The "consensus" critical part of bitcoin is being split into a separate library.

This is (will be) the part of the code that checks if blocks are valid. The idea is that any new versions of bitcoin will use this library. If no changes are made to the library, then the block validation rules will not change.

More than one release of bitcoin might end up using the library.

This has the nice feature that any updates to the consensus rules would only have to change that library (soft forks at least).

In addition, other client implementations could include this library. This would give very high likelihood that the alternative client would be consensus compatible with the reference client.

If they linked dynamically, users could simply download the new consensus .dll, but that might be a little to easy.

However, not all clients are written in c++.

Auto-generating the source code for other languages from the c++ code would be a way around this.

Ideally, the consensus library would use code that is simple.

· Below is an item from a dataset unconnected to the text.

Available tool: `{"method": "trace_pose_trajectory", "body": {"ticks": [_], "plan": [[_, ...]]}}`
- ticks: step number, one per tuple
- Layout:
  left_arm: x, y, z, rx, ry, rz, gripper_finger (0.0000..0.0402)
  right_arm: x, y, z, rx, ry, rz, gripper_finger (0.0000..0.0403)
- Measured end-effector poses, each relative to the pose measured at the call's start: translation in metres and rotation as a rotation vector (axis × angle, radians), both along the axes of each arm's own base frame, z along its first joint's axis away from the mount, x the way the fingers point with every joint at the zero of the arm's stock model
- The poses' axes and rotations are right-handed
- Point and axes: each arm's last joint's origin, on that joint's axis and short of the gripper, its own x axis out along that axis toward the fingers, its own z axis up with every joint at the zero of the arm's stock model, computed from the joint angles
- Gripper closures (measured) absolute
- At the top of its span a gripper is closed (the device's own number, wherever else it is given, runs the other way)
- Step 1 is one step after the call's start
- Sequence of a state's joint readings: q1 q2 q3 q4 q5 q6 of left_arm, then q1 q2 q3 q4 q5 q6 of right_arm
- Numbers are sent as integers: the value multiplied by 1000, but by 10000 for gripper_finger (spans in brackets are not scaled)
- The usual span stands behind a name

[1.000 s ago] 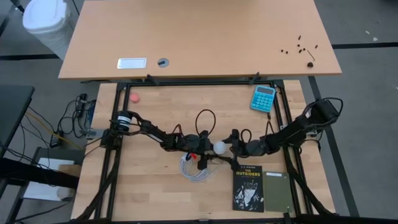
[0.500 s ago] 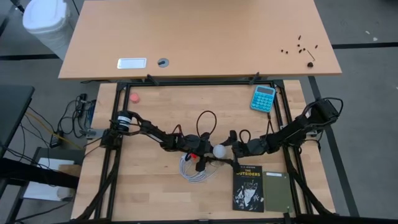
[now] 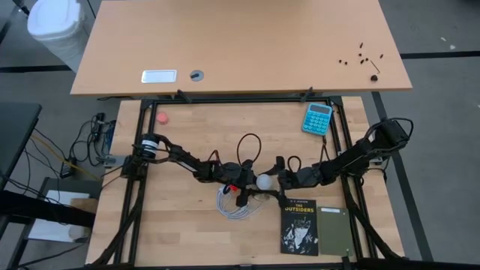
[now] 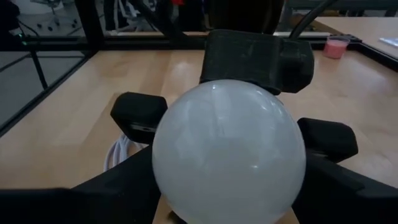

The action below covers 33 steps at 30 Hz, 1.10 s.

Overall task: Screw lightbulb
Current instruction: Insert the white lightbulb into the silver lamp

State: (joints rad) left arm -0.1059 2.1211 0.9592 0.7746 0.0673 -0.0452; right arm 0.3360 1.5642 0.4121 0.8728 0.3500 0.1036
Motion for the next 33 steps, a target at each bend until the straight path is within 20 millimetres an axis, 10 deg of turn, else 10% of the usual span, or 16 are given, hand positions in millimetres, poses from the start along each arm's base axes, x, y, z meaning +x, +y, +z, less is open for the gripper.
{"method": "trace_pose_trajectory", "body": {"ticks": [33], "plan": [[1,6,2,-22,-30,267,218,12,4,4,18,69,-288,157]]}}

The alternative language source code would have a warning at the top of each file that it must not be manually modified.

When a new version of the consensus library is released, an official implementation in a few other languages could be produced (or maybe some kind of shared file; .dll, .so etc).

The conversion tool could be kept simpler, if the reference source code was kept simpler.

The API for the library would also have to be portable. The easiest would be to restrict it to primitive types and byte arrays. Structs and/or classes might be definable in a portable way for the converter. The reference source code might not even be in a specific programming language, and even the c++ source code would be generated from it.

1LxbG5cKXzTwZg9mjL3gaRE835uNQEteWF

instagibbs

Member

Offline

Activity: 114
Merit: 12

Re: Multi-language consensus library

February 17, 2015, 02:02:10 PM

#2

For clarification: Do you mean port the GUI/wallet parts into different languages?

Porting consensus code would defeat the whole purpose.

TierNolan (OP)

Legendary

Offline

Activity: 1232
Merit: 1083

Re: Multi-language consensus library

February 17, 2015, 02:10:57 PM

#3

I was thinking that the consensus code would be generated from a single reference (probably in c++).

If the API for the library used byte arrays and primitives, then auto-conversion would be pretty easy. The key would be using a sub-set of c++ to keep things easy to convert.

A python implementation (like say Armoury) could use the python version of the library.

Complex crypt functions would have to be implemented differently, but sanity checks could still be performed in the reference code.

For example, a signature's encoding could be checked in the translated code, and then passed to the underlying crypt library. This would reduce the odds of differences in the crypt library's signature encoding rules causing a difference between the 2 implementations.

A change to the reference would automatically update all the alternative library versions.

1LxbG5cKXzTwZg9mjL3gaRE835uNQEteWF

ScripterRon

Full Member

Offline

Activity: 136
Merit: 120

Re: Multi-language consensus library

February 17, 2015, 02:59:06 PM

#4

I'm in the process of changing my Java node to use the bitcoin consensus library. I'm using the Java Native Interface (JNI) to directly call the consensus library routines. So I can use the so/dll libraries shipped with Bitcoin Core 0.10.

There are just two routines in the library at this time: one returns the library version and the other verifies that a transaction correctly spends an output. The inputs are byte arrays and integers, so there shouldn't be a problem.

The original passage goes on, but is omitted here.